印刷用ページを表示する 掲載日:2017年1月12日更新

 平成28年11月7日から9日まで、国際救援・開発協力看護師コースの科目「国際救援活動論」の演習の一環として、1年生13名が熊本へ研修に行きました。

 「国際救援活動論」は国際救援・開発協力看護師コースの1年生に開講される科目で、日本赤十字社の基礎保健ERU研修について学習し、緊急派遣時に必要となる国際規格の資機材等についての理解を深めるとともに、国際医療救援拠点病院へ訪問し、国内外における災害の備えを学びます。

1.バスでの移動中...

 研修先への移動中に、「平成28年熊本地震」で被害を受けた地域を通過しました。バスの中から修復が手付かずの状態でビニールシートがかけられたままの民家や、崩れ落ちた山の斜面を目の当たりにし、将来、災害現場に派遣されることを目指す者として、この現状を決して忘れてはいけないと強く感じました。

修復が手つかずの家屋

 2.基礎保健ERU研修への参加

 ERU研修は南阿蘇のキャンプ場で行われ、私たちは“被災した村人役”としてロールプレイに参加しました。ERU【Emergency Response Unit:緊急対応ユニット】は、日本赤十字社が大規模な災害が発生した際に速やかに被災者の救援を行えるよう、訓練されたERU要員と災害に備えた資機材によって構成されています。ERU研修を修了した日本赤十字社の職員はERU要員として登録され、災害発生時にいつでも出動できる準備を整えおり、資機材も常に被災地に向けて輸送可能な状態になっています。

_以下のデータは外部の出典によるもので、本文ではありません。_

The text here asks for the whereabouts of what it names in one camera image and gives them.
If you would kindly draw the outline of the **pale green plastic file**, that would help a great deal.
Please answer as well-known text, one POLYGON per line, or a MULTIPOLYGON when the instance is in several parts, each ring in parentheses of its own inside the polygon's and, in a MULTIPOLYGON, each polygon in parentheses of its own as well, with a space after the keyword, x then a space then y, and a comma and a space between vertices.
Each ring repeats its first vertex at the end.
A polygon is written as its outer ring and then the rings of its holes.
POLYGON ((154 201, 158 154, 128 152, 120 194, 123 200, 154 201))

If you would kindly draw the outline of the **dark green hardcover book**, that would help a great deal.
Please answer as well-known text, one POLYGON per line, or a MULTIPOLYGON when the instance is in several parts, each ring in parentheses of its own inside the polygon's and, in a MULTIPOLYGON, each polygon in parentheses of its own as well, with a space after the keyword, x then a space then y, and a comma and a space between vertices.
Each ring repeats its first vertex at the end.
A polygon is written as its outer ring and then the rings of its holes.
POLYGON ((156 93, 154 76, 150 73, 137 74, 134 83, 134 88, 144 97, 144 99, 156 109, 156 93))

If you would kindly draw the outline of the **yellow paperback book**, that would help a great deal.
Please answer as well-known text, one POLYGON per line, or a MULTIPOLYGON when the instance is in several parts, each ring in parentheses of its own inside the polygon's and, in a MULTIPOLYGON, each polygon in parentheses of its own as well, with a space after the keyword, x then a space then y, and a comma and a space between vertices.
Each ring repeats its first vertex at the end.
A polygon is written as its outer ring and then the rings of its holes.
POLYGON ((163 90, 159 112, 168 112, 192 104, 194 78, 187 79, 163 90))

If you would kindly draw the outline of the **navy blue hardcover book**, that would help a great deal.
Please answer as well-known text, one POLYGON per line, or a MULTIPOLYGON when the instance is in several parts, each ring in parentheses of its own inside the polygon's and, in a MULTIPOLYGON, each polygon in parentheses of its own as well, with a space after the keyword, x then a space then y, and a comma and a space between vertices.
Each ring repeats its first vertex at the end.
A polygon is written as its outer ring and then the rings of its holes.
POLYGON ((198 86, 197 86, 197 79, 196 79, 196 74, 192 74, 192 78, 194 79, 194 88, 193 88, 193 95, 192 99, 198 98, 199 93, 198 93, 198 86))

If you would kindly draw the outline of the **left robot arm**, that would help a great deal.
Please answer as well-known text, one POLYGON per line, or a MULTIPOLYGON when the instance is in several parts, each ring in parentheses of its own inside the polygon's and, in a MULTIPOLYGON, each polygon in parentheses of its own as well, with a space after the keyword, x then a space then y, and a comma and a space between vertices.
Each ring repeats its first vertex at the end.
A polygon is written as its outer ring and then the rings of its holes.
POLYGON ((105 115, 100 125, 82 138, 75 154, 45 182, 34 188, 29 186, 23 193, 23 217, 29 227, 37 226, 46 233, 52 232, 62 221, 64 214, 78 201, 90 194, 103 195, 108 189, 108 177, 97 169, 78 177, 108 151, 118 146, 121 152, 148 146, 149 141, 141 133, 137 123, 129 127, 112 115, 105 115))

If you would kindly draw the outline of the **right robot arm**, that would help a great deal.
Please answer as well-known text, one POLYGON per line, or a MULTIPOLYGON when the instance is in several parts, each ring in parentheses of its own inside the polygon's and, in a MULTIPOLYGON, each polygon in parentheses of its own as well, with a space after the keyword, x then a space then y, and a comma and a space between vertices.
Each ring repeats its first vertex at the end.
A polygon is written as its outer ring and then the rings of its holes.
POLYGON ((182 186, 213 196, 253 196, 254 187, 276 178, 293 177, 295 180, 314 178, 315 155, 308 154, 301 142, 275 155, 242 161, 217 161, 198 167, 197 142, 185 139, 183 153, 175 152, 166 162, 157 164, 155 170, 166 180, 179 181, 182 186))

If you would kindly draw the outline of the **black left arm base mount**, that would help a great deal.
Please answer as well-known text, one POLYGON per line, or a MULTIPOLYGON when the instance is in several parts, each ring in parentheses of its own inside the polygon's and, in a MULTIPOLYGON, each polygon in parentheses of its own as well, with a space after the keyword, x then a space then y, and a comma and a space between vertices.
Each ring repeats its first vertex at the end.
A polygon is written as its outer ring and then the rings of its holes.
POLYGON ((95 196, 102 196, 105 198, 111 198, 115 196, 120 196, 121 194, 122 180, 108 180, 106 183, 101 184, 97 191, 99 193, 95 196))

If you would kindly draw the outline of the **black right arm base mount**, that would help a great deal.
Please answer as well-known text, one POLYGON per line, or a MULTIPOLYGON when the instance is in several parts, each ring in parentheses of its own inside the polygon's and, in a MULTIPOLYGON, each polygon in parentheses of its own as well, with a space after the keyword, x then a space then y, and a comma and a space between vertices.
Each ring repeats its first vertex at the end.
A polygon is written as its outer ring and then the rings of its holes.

 ロールプレイで村人役を演じた後、自らが感じた事について英語でのフィードバックを求められました。自分の考えを英語で伝えることの難しさを実感しましたが、話す言語は違っても、一生懸命考えて話すことで相手に伝わることがあると学ぶことができました。

 私たちが目指す「国際救援活動に携わる看護師」になるためには、一定以上の英語力を修得したうえでERU研修に参加しなければなりません。そのための勉強法について、研修参加者の方からアドバイスも受けることができました。

ロールプレイの様子

 3.国際医療救援拠点病院にて

 その後、日本赤十字社発祥のきっかけでもある西南戦争の激戦地:田原坂を登り、熊本市西南戦争田原坂資料館を訪れました。また、国際医療拠点病院である熊本赤十字病院と日本赤十字社熊本県支部を訪問し、災害に備えた設備や日頃から行われている訓練について学びました。

 熊本赤十字病院では、実際に海外に派遣された看護師の方々からお話を伺うことができました。国際救援に携わったきっかけや、実際の活動時のことなど、普段学校では聞くことのできない内容ばかりで、国際救援に携わりたいという思いがより一層強くなりました。

 

 今回の研修が実りのある研修になったのは、協力していただいた多くの方のおかげです。今回の演習に参加していない仲間たちにも研修での学びを発信し、今後も国際救援に対する学びを深めていきます。